■ Task details
Only one stretch of the data is wanted: the line containing "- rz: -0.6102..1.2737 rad", the line containing "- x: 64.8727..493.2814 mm", and every line between them, copied exactly.

■ Dataset items
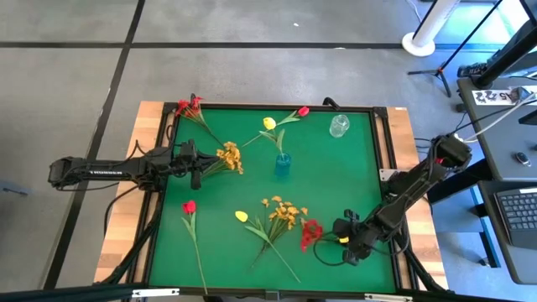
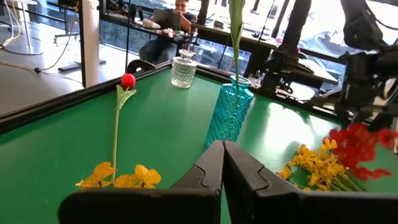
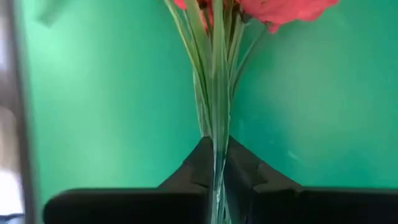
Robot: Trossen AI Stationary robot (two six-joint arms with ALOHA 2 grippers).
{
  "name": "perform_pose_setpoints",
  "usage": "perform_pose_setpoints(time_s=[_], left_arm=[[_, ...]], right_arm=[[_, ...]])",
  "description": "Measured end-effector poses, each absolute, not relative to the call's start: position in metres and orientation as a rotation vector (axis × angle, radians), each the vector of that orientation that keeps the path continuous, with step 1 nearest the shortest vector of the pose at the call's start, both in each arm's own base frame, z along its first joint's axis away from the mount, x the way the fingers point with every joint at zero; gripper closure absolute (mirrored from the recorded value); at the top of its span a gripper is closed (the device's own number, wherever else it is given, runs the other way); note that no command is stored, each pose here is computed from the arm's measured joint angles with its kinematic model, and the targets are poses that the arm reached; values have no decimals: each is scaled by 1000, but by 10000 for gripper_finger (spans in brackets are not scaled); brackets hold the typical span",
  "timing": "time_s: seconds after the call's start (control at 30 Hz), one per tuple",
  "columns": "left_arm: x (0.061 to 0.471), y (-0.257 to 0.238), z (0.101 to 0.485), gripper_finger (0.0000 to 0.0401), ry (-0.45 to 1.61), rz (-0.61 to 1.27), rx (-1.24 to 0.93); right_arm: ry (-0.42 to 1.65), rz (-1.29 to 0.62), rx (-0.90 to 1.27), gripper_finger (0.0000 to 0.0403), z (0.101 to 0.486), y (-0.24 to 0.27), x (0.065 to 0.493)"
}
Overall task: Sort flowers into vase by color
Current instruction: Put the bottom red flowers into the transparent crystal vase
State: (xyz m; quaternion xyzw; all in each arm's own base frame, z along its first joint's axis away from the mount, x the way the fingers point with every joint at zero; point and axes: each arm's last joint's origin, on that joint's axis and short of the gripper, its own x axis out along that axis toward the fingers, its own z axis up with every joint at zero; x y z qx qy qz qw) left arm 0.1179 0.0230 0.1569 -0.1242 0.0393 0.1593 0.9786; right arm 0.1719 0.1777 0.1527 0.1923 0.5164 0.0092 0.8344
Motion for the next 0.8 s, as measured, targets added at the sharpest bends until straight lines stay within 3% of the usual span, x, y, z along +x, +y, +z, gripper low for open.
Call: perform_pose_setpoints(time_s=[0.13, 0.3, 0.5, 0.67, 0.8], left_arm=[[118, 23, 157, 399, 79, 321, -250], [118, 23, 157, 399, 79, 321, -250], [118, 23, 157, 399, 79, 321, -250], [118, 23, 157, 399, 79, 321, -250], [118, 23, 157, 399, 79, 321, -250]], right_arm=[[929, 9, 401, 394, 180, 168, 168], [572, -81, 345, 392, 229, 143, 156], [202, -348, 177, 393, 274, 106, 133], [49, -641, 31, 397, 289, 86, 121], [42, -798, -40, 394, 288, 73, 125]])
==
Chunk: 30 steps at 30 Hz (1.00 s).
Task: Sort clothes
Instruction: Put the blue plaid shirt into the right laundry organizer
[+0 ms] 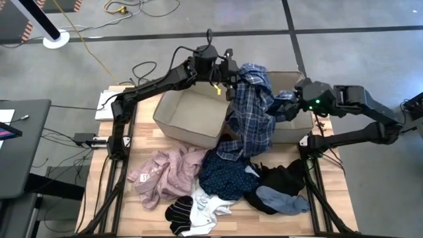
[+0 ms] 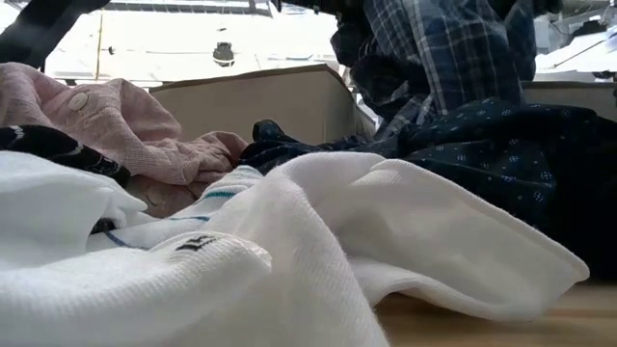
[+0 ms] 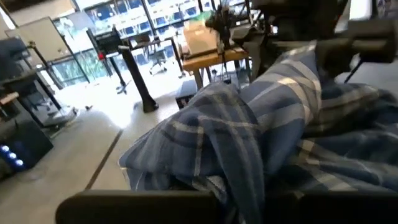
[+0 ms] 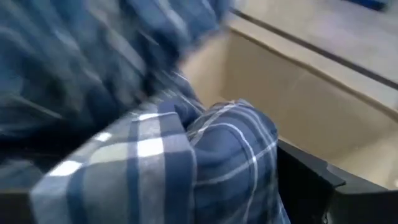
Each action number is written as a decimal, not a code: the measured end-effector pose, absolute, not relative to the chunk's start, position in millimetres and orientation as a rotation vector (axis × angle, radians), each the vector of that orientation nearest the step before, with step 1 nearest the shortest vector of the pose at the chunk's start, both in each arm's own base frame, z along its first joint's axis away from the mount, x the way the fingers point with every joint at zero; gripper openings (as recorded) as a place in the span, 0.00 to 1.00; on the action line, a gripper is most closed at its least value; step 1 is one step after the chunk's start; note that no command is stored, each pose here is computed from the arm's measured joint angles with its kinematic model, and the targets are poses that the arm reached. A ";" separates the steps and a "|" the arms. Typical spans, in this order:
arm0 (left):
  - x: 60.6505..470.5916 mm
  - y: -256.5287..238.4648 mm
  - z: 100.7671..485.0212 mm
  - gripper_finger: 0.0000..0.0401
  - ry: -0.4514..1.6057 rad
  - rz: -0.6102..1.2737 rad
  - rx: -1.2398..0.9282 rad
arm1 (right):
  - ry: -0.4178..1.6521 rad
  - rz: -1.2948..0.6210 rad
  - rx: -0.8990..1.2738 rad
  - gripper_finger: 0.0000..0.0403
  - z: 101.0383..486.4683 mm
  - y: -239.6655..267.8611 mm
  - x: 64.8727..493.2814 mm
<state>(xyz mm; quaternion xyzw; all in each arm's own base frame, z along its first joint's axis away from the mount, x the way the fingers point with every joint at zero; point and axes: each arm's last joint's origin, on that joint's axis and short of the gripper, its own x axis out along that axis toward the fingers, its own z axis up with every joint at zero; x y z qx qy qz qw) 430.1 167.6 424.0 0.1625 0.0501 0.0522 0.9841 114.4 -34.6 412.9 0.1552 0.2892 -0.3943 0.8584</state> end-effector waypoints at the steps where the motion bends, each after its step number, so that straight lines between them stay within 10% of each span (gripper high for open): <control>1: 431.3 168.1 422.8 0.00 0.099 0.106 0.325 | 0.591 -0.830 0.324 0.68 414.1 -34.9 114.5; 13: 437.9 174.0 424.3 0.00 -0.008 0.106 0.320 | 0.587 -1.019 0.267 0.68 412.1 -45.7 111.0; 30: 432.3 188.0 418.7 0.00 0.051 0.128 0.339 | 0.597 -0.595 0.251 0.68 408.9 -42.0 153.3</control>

■ Task response
  - rz: -0.6102..1.2737 rad
  - rx: -1.2398..0.9282 rad
arm1 (right):
  - ry: -0.4178..1.6521 rad
  - rz: -1.2948..0.6210 rad
  - rx: -0.8990..1.2738 rad
  - gripper_finger: 0.0000..0.0403
  - z: 101.0383..486.4683 mm
  - y: -239.6655..267.8611 mm
  - x: 64.8727..493.2814 mm

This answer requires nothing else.